_Your instructions_
Search the material for the word "start" and copy every line in which it occurs.

=== Begin Enclosure ===

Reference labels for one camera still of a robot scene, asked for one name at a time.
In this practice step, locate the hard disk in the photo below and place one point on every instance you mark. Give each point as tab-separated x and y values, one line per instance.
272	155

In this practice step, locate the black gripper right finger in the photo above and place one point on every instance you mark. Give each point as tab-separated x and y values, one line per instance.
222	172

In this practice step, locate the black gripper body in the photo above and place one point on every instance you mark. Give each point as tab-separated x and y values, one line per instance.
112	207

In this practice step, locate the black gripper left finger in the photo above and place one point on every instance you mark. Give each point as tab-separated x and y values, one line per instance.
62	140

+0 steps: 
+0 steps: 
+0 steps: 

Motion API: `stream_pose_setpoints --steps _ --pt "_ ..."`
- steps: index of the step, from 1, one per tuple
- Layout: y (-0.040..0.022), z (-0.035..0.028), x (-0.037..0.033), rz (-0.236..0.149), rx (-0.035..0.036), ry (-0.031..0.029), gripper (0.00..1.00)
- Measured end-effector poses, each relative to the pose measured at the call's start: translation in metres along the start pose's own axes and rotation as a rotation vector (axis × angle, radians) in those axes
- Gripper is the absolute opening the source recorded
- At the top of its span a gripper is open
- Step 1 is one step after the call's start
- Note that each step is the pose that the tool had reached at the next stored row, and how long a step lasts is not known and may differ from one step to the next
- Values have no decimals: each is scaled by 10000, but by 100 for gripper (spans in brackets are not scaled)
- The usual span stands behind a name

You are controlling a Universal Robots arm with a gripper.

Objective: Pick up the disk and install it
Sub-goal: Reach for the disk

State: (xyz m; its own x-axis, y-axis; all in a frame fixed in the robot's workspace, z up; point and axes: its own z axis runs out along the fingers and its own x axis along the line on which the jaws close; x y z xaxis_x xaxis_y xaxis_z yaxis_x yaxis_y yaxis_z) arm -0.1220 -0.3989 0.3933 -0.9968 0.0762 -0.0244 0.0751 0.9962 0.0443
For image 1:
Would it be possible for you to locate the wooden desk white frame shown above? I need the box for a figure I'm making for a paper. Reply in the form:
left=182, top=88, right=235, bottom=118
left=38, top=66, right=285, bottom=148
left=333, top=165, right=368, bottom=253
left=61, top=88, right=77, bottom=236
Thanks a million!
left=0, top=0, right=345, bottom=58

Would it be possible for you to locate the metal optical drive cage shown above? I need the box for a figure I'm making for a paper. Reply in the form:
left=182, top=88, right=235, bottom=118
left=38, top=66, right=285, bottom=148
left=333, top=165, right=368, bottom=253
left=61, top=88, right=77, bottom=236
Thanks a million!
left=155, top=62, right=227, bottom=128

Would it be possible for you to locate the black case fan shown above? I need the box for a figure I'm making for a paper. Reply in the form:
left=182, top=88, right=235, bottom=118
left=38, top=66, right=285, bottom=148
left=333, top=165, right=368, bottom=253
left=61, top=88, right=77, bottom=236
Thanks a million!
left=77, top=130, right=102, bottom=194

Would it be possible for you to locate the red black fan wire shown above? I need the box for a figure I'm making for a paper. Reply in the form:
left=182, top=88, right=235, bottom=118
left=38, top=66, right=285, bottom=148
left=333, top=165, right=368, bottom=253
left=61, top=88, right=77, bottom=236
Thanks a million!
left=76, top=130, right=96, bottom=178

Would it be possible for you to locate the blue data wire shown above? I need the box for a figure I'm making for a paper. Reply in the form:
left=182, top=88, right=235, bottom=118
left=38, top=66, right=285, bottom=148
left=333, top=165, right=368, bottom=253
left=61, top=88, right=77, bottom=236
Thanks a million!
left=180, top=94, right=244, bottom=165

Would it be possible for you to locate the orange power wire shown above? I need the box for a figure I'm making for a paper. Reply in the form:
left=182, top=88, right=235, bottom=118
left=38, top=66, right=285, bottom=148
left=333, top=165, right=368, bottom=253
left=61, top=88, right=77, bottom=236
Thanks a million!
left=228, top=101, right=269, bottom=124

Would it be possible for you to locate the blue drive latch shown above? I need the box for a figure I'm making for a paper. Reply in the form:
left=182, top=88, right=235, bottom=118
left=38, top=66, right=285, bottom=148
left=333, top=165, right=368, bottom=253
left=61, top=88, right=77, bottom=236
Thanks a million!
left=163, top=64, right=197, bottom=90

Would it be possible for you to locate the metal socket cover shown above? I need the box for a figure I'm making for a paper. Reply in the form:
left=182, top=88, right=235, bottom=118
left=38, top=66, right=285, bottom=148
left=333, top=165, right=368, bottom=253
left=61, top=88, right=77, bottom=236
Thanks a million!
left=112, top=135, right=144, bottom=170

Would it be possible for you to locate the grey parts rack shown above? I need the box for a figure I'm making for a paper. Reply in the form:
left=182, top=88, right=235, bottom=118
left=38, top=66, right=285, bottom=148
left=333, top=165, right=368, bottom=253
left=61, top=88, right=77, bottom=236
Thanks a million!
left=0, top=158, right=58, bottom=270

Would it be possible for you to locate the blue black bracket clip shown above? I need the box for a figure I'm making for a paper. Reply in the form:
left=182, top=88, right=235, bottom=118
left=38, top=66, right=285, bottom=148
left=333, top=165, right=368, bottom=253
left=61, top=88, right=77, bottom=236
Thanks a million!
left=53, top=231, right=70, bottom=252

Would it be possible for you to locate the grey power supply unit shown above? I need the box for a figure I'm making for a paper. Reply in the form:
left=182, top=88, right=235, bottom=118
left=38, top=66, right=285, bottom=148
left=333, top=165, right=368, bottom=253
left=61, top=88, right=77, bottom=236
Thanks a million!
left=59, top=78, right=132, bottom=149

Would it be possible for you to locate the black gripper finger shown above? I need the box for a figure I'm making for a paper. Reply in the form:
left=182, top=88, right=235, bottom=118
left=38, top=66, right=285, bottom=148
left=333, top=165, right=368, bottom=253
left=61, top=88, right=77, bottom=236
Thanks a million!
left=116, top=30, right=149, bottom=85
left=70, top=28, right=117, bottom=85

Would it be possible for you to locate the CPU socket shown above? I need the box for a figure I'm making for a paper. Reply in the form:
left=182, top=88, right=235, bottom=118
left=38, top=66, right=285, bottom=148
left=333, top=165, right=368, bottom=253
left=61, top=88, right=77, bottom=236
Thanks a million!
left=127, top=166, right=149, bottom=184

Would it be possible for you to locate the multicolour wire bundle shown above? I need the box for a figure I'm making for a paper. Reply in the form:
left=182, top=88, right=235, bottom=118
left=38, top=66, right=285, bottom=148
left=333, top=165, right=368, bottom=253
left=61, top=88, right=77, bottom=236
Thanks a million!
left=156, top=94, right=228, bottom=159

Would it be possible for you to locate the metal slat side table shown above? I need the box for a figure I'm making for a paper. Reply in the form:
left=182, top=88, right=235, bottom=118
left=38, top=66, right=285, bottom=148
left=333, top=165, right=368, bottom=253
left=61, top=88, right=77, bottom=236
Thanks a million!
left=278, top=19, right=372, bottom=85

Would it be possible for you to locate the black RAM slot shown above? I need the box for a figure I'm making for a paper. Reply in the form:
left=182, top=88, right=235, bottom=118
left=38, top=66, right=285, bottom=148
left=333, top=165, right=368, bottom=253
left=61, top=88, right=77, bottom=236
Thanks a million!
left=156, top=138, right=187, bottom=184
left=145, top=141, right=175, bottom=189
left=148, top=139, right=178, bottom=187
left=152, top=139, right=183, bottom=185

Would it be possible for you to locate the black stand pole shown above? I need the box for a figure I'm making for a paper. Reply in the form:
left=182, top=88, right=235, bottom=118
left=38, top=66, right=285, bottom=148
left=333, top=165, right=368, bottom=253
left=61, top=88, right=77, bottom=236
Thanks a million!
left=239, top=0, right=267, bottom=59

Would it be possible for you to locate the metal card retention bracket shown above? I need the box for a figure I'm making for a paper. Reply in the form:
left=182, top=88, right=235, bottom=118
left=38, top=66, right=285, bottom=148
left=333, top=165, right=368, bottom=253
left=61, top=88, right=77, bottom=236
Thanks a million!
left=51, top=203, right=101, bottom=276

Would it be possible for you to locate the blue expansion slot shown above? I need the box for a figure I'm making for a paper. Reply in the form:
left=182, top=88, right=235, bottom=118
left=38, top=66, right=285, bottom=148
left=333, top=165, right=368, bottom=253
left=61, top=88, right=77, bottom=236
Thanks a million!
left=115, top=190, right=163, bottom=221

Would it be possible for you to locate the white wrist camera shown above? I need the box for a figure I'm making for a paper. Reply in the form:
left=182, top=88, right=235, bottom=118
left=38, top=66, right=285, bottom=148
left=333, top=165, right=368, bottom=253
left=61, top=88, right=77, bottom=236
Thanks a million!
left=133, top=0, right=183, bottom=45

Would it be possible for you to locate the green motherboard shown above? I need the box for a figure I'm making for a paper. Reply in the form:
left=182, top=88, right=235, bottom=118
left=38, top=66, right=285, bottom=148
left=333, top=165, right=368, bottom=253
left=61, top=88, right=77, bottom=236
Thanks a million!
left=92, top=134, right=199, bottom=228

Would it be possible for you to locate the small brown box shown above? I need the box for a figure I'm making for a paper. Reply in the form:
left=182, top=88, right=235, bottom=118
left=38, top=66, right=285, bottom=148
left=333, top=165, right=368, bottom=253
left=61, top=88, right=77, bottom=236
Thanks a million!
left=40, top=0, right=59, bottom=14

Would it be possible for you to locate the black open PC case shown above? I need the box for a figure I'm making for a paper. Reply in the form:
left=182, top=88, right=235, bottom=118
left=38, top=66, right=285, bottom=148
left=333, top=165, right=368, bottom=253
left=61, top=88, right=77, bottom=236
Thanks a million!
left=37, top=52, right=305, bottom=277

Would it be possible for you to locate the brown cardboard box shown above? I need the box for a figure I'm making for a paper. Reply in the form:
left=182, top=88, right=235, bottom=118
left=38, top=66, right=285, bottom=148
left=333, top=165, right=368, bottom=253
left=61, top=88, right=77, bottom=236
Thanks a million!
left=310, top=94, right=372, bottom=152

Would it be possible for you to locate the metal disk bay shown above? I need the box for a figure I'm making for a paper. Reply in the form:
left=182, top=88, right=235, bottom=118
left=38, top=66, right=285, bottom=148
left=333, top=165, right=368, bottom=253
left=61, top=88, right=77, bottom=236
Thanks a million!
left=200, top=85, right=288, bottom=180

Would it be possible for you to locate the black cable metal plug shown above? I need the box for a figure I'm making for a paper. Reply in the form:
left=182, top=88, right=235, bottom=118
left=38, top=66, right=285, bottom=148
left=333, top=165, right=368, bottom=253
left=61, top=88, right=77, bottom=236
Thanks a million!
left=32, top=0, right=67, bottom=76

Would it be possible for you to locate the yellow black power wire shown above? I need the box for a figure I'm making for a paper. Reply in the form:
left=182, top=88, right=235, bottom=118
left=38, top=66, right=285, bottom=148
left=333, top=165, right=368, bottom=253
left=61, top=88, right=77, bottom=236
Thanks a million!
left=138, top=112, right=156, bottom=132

=== End Enclosure ===

_Output of the exercise_
- Measured end-effector poses, each relative to the pose measured at the call's start: translation in metres along the start pose's own axes and rotation as a rotation vector (axis × angle, radians) in those axes
- Step 1 is one step after the call's start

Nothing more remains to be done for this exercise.